Amarc Resources Ltd (AHR-V)

Fair Spec Value
Ike Canada - British Columbia 3-Discovery Delineation Cu Mo Ag Au
Faraday Copper Corp (FDY-T)

Fair Spec Value
Copper Creek United States - Arizona 5-PEA Cu Mo
Jim (0:34:39): Verde Agritech was a big and only winner among your 2022 Favorites and was continued as a 2023 Favorite. Will Verde Agritech shine again in 2023?

Verde Agritech was the star performer among the 2022 Favorites, benefiting from potash prices that began to soar in 2021 even before Putin invaded Ukraine. The company was able to sell out its 600,000 tpa capacity while pursuing imported potassium chloride parity pricing for its alternative potash product, K Forte. At its peak Verde Agritech was up 283% from the start of 2022 on speculation that Plant 2, with 2.4 million tpa output capacity, would be operational by early July, in time to supply a key planting window for the Brazilian farmers. This even led the company to boost its January guidance in May. However, Plant 2 was not operational until early September, and then the company was blindsided by underground water flow problems which compromised a key access road, forcing the company to spend September rebuilding a bridge and upgrading the road. By the time it was done the delivery window had closed and Verde Agritech reverted to its January guidance which it is likely to meet, though we won't know until April 2023 when the annual financials are due.

The full 2.4 million tpa capacity of Plant 2 is now operational, and the big question for 2023 is how much K Forte will Verde Agritech sell and deliver? The company is only guiding 2 million tonnes out of a total 3 million tonne capacity, but if it is able to sell K Forte at $100 or better, this would more than double the company's 2022 revenues, possibly exceeding $200 million with a healthy margin. Verde Agritech is a growth story that could become a billion dollar annual revenue producer as it seeks to displace more than 50% of Brazil's potash import dependency. Permitting work is already underway on establishing a future capacity of 10 million tpa. This does not even include innovations such as BioRevolution which load K Forte with micro-organisms designed to rehabilitate depleted soil, an application that could open export markets. If Verde Agritech secures a NASDAQ listing its growth story will be accessible to a vastly expanded audience, which may allow the stock to achieve a valuation that prices in the growth potential.

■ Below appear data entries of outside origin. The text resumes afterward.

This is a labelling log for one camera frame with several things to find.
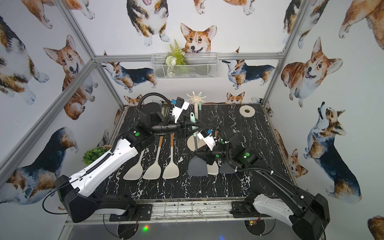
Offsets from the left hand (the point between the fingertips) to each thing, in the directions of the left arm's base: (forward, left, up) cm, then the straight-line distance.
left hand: (202, 124), depth 59 cm
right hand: (-4, +4, -15) cm, 16 cm away
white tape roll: (+40, -34, -41) cm, 67 cm away
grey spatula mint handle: (-4, -14, -38) cm, 41 cm away
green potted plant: (-1, +56, -23) cm, 60 cm away
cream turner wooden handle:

Verde Agritech Ltd (NPK-T)

Good Spec Value
Cerrado Verde Brazil - Other 9-Production K
Jim (0:37:52): You have two prospect-generator-farmout juniors called Eagle Plains and Kenorland in your 2023 Favorites. Doesn't this type of junior at best go sideways in an overall gloomy market?

It is true that prospect-generator-farmout juniors did not fare well during the decade long resource sector bear market that began in 2011, especially those which did private placements with five year warrants. Eagle Plains has been in this business for two decades, is a survivor and now has $10 million working capital after SSR Mining bought out Taiga Gold Corp in early 2022 for a price less than everybody had hoped for. But it left Eagle Plains in excellent financial shape as we head into a year where high interest rates fighting stubborn inflation will weigh on the market and the global economy.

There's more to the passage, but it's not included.